Identify all lines of the data containing the string "thumb" and copy them.

Records to process:
========
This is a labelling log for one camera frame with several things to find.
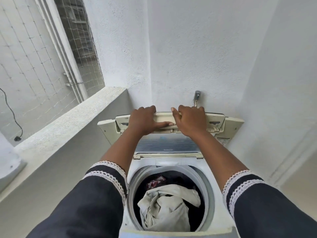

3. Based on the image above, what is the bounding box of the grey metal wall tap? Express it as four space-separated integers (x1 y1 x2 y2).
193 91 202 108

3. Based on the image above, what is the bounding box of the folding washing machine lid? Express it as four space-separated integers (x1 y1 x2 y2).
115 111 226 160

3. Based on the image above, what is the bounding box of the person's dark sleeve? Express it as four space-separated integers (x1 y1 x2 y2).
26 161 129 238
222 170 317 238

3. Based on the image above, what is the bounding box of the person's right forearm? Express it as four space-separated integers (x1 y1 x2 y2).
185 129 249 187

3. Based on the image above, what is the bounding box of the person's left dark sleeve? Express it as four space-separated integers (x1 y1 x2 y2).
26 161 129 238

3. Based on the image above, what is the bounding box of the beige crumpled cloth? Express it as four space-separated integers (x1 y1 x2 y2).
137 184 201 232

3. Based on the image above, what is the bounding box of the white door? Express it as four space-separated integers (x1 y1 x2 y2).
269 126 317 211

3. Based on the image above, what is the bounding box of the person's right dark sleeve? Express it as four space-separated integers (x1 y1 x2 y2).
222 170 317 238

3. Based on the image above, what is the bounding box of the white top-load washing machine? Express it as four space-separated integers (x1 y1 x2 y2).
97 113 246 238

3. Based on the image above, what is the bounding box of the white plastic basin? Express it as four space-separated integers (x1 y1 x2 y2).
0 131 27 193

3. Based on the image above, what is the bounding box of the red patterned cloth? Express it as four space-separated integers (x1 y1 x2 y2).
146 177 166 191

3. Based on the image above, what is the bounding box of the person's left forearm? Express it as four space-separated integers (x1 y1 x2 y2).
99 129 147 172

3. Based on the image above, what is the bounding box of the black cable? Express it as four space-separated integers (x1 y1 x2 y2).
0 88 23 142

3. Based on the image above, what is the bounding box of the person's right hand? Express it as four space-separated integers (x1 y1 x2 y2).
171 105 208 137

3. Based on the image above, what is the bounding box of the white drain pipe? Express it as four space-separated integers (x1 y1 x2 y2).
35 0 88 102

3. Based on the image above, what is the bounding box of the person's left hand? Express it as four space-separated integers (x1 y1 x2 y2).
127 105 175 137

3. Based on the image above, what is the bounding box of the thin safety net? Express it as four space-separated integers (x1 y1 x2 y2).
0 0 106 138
========
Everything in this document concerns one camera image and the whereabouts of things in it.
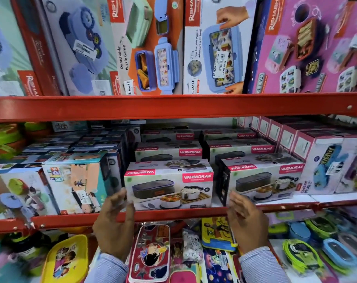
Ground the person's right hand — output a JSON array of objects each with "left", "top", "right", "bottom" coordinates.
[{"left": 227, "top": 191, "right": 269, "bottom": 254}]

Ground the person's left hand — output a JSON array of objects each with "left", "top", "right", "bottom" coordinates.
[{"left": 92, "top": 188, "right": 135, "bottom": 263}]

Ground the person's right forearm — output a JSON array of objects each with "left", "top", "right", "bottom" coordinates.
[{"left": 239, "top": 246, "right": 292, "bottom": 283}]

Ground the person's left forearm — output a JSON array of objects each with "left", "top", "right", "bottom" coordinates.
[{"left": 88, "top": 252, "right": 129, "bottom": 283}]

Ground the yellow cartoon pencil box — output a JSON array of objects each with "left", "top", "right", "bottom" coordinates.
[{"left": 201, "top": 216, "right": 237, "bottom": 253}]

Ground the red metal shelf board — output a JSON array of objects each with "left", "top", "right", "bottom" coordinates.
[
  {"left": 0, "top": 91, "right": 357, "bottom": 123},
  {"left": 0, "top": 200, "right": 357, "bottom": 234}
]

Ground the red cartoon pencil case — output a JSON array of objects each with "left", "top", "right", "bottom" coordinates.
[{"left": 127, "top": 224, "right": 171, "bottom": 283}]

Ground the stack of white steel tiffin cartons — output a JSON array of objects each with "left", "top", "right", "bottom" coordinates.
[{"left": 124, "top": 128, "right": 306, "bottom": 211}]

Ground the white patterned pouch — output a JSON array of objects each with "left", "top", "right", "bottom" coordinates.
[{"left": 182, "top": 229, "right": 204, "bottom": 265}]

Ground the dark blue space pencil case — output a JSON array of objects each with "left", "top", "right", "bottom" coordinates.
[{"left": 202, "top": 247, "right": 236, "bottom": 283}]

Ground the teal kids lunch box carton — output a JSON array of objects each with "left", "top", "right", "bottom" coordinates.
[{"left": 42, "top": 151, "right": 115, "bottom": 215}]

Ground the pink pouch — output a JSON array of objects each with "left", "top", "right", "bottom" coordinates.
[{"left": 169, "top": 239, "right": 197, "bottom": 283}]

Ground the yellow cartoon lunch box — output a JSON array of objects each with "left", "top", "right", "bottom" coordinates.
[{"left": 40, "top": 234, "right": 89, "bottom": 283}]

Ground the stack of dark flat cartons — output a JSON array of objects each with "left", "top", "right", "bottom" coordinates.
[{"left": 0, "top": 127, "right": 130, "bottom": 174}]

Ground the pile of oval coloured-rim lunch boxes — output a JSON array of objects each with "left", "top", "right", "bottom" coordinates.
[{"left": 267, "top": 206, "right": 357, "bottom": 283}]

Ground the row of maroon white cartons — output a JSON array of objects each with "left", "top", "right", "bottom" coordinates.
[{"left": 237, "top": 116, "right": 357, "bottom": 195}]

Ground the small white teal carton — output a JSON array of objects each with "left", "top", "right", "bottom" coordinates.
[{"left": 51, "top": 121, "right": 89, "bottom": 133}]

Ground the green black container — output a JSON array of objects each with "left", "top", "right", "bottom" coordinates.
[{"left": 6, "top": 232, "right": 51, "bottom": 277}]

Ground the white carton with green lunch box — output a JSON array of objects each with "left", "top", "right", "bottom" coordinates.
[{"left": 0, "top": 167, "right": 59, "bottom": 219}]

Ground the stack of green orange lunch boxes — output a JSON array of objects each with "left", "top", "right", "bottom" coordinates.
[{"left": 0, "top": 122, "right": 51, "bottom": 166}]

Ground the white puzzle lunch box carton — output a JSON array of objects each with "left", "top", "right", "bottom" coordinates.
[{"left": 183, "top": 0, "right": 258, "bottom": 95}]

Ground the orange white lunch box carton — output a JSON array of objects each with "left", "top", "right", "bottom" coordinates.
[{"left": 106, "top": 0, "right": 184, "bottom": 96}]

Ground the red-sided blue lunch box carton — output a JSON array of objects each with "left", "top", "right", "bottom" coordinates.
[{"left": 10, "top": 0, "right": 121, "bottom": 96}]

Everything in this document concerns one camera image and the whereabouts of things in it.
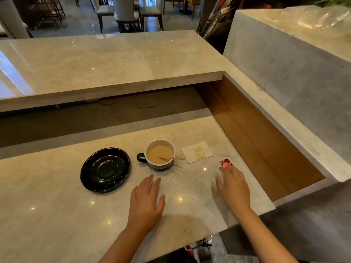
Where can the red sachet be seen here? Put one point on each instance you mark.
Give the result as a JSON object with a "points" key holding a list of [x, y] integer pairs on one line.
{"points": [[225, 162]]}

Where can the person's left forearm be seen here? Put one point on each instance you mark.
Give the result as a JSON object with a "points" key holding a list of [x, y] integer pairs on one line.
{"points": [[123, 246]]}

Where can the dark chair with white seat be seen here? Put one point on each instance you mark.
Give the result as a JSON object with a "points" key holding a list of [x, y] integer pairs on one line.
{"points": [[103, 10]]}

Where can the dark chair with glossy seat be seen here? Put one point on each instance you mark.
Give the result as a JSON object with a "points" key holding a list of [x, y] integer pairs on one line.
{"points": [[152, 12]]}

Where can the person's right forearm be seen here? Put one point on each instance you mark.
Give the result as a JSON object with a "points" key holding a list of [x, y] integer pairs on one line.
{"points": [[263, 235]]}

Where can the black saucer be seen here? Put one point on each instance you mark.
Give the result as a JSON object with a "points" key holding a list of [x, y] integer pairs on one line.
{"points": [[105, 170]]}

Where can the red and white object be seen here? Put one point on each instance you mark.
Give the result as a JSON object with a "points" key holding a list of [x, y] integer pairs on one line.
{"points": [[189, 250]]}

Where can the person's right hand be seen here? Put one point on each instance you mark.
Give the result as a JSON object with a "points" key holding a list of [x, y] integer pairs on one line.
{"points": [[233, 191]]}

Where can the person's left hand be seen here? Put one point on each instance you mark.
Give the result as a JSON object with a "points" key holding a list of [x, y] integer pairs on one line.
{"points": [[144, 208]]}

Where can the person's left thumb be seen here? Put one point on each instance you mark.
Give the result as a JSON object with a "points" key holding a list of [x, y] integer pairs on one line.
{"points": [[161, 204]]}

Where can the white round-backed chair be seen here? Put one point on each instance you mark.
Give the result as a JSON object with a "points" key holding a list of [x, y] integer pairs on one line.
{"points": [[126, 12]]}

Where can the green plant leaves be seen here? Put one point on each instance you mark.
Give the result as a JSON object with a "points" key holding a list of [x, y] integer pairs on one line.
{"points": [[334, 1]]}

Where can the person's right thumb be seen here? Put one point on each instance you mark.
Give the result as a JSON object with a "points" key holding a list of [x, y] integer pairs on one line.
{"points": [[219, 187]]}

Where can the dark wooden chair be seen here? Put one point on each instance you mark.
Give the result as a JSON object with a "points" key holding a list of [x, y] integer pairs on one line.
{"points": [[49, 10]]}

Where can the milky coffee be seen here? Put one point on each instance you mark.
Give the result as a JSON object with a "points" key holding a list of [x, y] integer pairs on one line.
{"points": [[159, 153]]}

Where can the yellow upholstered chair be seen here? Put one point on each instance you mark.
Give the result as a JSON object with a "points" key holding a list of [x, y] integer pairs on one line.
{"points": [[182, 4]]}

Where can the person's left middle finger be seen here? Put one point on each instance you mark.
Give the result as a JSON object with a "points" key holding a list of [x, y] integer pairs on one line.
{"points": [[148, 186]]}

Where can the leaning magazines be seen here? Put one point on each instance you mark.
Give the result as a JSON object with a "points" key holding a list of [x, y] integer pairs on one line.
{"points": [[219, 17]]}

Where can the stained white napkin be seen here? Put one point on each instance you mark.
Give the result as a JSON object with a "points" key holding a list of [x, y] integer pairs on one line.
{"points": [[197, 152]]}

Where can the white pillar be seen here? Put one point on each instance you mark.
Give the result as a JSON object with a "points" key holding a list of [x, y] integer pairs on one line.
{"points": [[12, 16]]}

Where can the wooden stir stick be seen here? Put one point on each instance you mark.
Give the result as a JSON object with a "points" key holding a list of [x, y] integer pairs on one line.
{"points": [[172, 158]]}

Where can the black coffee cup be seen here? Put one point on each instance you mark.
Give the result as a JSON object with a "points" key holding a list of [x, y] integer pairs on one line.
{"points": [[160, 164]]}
========
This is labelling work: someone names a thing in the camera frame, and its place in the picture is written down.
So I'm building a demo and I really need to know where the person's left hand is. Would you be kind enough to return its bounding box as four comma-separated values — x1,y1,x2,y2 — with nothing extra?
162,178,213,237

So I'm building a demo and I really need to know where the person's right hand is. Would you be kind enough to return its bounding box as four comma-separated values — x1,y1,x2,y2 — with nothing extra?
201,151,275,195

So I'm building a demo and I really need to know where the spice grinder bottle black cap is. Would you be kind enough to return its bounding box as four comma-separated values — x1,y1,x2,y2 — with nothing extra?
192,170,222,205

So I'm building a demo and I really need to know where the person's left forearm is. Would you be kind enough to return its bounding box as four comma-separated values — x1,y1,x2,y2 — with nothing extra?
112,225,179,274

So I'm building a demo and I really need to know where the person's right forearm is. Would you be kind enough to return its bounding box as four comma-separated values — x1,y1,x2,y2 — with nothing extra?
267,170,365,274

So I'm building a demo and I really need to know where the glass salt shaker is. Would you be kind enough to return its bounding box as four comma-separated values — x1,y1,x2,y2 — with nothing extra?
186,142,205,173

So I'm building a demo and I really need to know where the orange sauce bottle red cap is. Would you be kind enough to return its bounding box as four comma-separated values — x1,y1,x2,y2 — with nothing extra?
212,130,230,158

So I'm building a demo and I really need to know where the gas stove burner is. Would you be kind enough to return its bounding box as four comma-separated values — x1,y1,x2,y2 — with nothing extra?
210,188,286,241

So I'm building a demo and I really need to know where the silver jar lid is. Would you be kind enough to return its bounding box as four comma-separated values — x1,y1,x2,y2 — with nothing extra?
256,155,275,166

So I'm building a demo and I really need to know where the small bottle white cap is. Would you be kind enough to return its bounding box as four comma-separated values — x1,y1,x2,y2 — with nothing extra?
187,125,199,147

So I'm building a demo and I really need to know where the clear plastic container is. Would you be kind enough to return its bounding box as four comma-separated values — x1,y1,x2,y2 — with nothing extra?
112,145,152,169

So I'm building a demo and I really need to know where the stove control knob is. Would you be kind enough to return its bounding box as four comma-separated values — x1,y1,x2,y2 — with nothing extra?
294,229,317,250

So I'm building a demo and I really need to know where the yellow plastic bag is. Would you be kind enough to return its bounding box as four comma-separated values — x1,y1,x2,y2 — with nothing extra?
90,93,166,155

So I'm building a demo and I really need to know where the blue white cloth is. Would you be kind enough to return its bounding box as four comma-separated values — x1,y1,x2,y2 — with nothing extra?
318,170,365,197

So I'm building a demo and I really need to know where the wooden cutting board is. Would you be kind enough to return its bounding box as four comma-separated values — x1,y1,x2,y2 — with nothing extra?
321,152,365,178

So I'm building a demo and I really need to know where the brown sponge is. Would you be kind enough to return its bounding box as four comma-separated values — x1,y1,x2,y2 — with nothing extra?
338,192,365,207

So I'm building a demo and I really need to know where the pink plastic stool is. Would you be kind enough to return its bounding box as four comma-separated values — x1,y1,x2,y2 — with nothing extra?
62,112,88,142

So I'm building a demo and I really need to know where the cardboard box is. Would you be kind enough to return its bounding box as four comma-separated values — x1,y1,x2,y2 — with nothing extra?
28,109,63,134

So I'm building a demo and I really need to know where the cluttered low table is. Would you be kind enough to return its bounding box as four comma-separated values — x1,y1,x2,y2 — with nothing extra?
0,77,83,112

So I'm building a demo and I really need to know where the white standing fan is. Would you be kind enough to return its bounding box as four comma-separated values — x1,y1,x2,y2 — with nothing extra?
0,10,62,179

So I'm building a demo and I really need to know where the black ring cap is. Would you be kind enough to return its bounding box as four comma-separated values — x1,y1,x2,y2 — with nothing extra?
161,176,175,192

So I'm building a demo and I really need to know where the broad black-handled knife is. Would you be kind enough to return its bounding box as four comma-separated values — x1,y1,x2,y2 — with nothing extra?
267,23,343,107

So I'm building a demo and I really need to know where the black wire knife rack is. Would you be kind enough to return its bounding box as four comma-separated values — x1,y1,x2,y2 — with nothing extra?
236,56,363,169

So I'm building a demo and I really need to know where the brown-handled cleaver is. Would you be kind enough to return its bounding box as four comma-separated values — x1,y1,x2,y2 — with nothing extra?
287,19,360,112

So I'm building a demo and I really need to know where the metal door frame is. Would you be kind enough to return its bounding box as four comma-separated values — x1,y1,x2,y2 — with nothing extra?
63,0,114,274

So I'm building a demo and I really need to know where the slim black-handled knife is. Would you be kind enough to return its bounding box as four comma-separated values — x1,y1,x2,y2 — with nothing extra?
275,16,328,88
========
Your response:
Where can the person's left thumb be seen here? Put one point on each instance you mark.
Where can the person's right thumb be seen here? Put one point on each instance you mark.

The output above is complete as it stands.